Skip to main content




  • Brian Lawson Community moderator

    There isn't any one "correct" profile. The profile to choose will depend upon what you intend to do with the image.

    The different profiles define different color spaces (the number of colors available). When editing we want to use the widest color space available which is one of the ProPhoto spaces. All other spaces are smaller than that which would restrict the colors you have to work with while editing. When you choose a different profile some of the colors in the photo will shift if they fall outside of the new, smaller color space. This is why you see the shift when you export your photos to jpeg and most likely the sRBG color space.

    The view menu allows you to see what the photo looks like in the different color spaces. It is most useful when you turn on the Enable Soft Proofing option. This is like the clipping warnings used in conjunction with the histogram—they identify tones that are pure white or pure black where there can no longer be any image detail left. Soft proofing will identify those colors which fall outside the chosen color space. This gives you the ability to make any color corrections to prevent the color shift.

    sRGB is the recommended color space when posting an image to the web as most monitors don't even cover that entire space. That allows your views to see the most accurate colors possible for their systems. For printing you can either have a custom color profile for the paper/ink combination being used or most printers like the Adobe RBG color space. If you are sending your photos out to be printed ask your printer what colorspace is preferred or see if they have profiles for their printers and ink that you can use. If you do your own printing you can create your own profiles if you own a color photo spectrometer and the appropriate profiling software.

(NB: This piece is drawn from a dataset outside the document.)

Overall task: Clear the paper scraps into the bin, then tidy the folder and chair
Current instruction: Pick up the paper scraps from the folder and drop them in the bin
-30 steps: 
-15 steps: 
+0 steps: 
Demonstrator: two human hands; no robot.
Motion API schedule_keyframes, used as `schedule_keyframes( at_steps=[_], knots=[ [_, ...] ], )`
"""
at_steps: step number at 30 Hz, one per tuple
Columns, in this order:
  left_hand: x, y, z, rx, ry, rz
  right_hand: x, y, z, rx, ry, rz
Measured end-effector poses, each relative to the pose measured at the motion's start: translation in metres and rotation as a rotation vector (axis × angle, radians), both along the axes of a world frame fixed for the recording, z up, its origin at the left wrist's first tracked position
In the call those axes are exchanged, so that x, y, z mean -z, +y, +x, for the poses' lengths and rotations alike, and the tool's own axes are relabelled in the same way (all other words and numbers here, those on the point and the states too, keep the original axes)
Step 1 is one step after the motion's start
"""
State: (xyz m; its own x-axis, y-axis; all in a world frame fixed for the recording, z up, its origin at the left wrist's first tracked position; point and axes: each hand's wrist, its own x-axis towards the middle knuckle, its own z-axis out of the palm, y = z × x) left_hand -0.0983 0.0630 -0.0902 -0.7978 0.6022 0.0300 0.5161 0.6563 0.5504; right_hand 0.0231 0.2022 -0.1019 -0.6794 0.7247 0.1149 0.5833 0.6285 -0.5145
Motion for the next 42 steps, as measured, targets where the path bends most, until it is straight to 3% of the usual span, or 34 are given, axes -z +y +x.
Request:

    One more factor that needs to be mentioned is the color space being used to display your photos on your monitor. Is your monitor calibrated/profiled? If not there is no way to know how things are going to look in the finished product as you are not seeing accurate colors in the first place.

    The User Guide covers Soft Proofing starting on page 117. However, there are entire books devoted to managing color. It can get complicated quickly.

  • Antolin Agar Soto

    Thank you very much Brian, very clear and didactic.

    Yes my screen is calibrated.

    I understand that  I must processes the Raw with a wide profile like Prophoto and before exporting to JPG, select an sRGB profile and activate the option to Enable on-screen test to know which colors will suffer more in the export and try to get closer to what is desired.

    Thank you very much again, it has been very useful to me.